Jeffrey Campbell Sues Steve Madden For Copying Lita Shoe Design

Los Angeles, CA – Jeffrey Campbell is taking an aggressive approach to protecting its shoe designs by recently suing Forever 21 for allegedly copying six of its shoe designs. Last week, Jeffrey Campbell filed a new design patent and trade dress infringement and unfair competition lawsuit against Steve Madden for allegedly copying Jeffrey Campbell’s “Lita” shoe design. Although Jeffrey Campbell did not have any patents for the six shoe designs in the Forever 21 lawsuit, it was granted Patent No. D634,532 for the Lita shoe design. Having a design patent provides greater protection for fashion designs than trade dress alone and the causes of action can always be combined, as Jeffrey Campbell has done here. Campbell claims that Steve Madden’s $169.95 Carnby-L shoe design “is believed to be a copy or knockoff of Jeffry Campbell’s Lita Shoe design.” Steve Madden is no stranger to trademark lawsuits involving shoes, having previously settled with Asics for allegedly copying its stripe design.

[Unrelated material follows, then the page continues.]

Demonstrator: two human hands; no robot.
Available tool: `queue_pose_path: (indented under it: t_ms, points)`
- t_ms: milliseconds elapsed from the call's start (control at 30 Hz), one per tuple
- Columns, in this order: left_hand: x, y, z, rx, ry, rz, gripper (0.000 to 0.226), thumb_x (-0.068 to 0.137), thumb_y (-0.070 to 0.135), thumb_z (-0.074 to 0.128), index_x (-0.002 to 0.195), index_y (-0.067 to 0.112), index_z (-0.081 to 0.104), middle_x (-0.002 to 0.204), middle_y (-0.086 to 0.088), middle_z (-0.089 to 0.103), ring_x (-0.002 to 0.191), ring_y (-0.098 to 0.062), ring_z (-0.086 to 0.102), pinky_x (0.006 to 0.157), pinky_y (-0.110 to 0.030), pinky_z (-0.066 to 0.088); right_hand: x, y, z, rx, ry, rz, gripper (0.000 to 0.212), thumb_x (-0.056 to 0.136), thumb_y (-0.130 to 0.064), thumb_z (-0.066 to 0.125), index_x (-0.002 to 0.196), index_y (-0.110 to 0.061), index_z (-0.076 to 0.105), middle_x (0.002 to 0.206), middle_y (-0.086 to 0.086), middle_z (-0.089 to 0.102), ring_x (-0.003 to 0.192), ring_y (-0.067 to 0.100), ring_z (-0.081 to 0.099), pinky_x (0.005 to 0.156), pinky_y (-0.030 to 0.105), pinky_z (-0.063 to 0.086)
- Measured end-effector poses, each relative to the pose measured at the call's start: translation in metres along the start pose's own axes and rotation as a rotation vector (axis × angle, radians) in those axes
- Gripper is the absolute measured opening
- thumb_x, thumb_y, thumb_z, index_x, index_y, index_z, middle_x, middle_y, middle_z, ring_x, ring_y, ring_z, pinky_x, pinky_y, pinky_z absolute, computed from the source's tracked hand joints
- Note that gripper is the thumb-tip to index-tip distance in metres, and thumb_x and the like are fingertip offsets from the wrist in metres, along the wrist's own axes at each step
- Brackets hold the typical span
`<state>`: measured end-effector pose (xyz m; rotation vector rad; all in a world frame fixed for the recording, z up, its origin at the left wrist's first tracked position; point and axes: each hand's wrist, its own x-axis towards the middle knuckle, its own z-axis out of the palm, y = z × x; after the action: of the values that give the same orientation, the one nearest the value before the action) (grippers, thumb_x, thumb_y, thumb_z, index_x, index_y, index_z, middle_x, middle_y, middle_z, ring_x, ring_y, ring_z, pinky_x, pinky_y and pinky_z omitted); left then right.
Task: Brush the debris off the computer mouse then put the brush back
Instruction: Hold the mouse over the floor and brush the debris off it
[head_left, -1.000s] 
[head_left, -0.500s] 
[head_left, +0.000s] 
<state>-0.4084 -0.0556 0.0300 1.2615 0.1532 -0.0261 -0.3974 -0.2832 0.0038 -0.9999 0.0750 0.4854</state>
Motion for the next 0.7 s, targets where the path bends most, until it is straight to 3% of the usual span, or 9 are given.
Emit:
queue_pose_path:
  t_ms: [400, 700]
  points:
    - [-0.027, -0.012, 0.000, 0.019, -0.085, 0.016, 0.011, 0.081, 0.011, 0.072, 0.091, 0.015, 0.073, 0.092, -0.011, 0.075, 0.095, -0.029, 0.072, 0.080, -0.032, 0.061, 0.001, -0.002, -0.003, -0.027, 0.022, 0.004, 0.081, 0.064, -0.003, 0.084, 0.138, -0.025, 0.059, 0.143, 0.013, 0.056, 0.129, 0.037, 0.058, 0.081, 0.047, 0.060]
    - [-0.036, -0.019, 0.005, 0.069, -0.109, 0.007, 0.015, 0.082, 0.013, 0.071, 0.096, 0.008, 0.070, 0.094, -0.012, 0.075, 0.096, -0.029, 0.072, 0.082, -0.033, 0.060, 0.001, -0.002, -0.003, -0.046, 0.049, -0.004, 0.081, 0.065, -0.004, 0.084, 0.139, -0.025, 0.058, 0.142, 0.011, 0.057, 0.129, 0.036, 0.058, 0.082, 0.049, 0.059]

The patent provides another advantage by keeping copycats away while the product’s configuration attains secondary meaning in the consumers’ minds. Plaintiff contends that since “the release of the Lita Shoe by Jeffrey Campbell in or about the summer of 2010, the internet has been ablaze with, and blogs have raved about,” the shoe design. The significant publicity and promotion of the Lita shoe design has allegedly led to significant sales and acclaim, and widespread public recognition of the Lita Shoe Trade Dress, which is defined as:

The Lita Shoe trade dress is a high-heeled ankle boot with a platform sole. The heel is broad, and it is flat on the side facing the arch and slightly rounded on the remaining sides. The heel tapers down from the upper such that the lower heel portion is about 2/3 the size of the heel portion attached to the upper. The toe portion of the upper is enclosed and extends nearly vertically to the base of the platform sole, and provides an exaggeratedly tall toe portion. The fabric of the upper nearly covers the sole, except for the bottom of the sole, such that the platform portion is covered by fabric. The upper is smooth and close-fitting to the wearer’s foot. Laces extend along the top of the upper from the base of the wearer’s toes to the ankle. The laces tie together the left and right sides of the upper, and the lace holes are surrounded by metallic rivets. The arch portion of the sole includes two separate curves. The curve nearer the heel has its center on the bottom side of the shoe. The curve nearer the toe has its center on the top side of the shoe. The two curved portions blend underneath the wearer’s arch.

To prove trade dress infringement, a plaintiff must show that it was the first to use the design, that the design is exclusively used by the plaintiff, that consumers recognize the design as originating from the plaintiff, that the defendant’s use of the trade dress is likely to cause confusion. On the other hand, design patent infringement does not require proof of consumer recognition of the design and eliminates a lot of cost and expense incurred in consumer surveys. The following Federal Circuit decision provides a great summary of the elements of proof necessary for trade dress versus design patent infringement causes of action:

[T]he difference in weight given to empirical evidence is fully understandable in light of the stark differences between the elements required to show design patent infringement and trademark and trade dress infringement. … [P]urchasers’ likelihood of confusion as to the source of a good is a necessary factor for determining trademark and trade dress infringement. … To show infringement, the holder of a trademark or trade dress therefore must have progressed to the manufacture and distribution of a ‘purchasable’ product. As a result, consumer behavior in the marketplace is a highly relevant factor in determining trademark and trade dress infringement. Since surveys and other empirical studies are ordinarily probative evidence of consumer behavior in the marketplace, such evidence has significance in determining trademark and trade dress infringement. In contrast, … a different quantum of proof applies to design patent infringement, which does not concern itself with the broad issue of consumer behavior in the marketplace. … The single element here required to show design patent infringement involves a much narrower field of inquiry. In short, a design patentee may prove infringement simply by showing that an ordinary observer would be deceived by reason of an accused device’s ornamental design. … Therefore, in showing design patent infringement there is ordinarily no compelling need for empirical evidence. Braun Inc. v. Dynamics Corporation of America, 975 F.2d 815, 828 (Fed. Cir. 1992)

The case is Jeffrey Campbell, LLC v. Steve Madden Ltd., CV11-04836 AHM (C.D. Cal. 2011).